Exercise >> An exact copy is needed of the lines from the one that contains "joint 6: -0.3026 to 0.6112" through the final line of the data below, with pictures left out.

Information provided >>
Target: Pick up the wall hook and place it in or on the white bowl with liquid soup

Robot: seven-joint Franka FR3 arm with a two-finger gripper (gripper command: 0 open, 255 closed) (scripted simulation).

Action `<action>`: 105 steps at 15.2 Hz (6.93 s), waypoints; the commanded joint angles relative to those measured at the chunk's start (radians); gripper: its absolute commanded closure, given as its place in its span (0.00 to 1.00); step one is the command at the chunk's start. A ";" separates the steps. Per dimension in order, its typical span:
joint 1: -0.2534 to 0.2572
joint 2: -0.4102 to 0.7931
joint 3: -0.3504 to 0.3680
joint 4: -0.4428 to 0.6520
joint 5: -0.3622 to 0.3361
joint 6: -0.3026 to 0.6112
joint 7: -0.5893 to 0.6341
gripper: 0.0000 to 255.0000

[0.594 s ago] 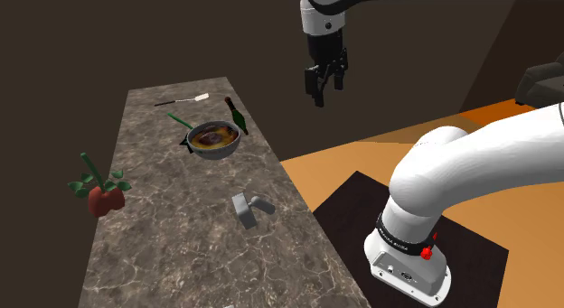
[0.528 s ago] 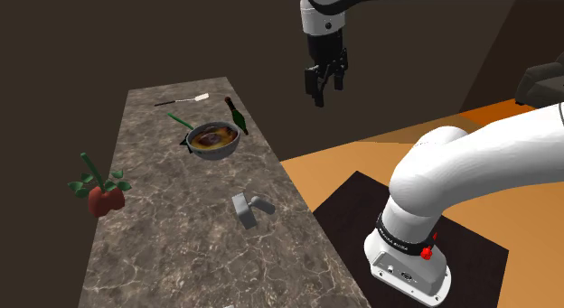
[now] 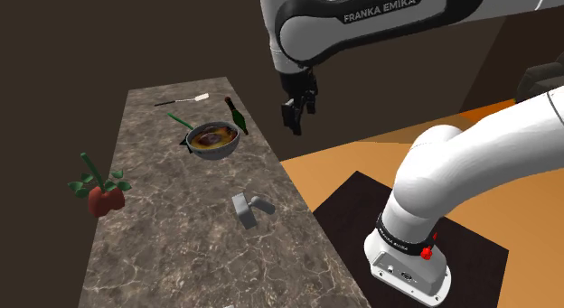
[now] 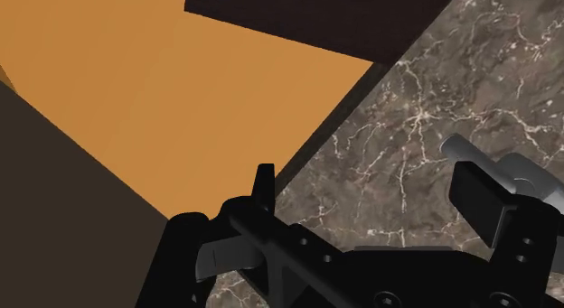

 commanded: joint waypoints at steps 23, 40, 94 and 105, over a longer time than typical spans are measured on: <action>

Result >>
joint 6: -0.3026 to 0.6112
joint 7: -0.5893 to 0.6341
gripper: 0.0000 to 255.0000

[0.594 s ago] 
[0.528 s ago] 
[now] 
[now] 

 commanded: joint waypoints at steps 23, 40, 94 and 105, over a longer time than typical spans are measured on: <action>

This concludes the response.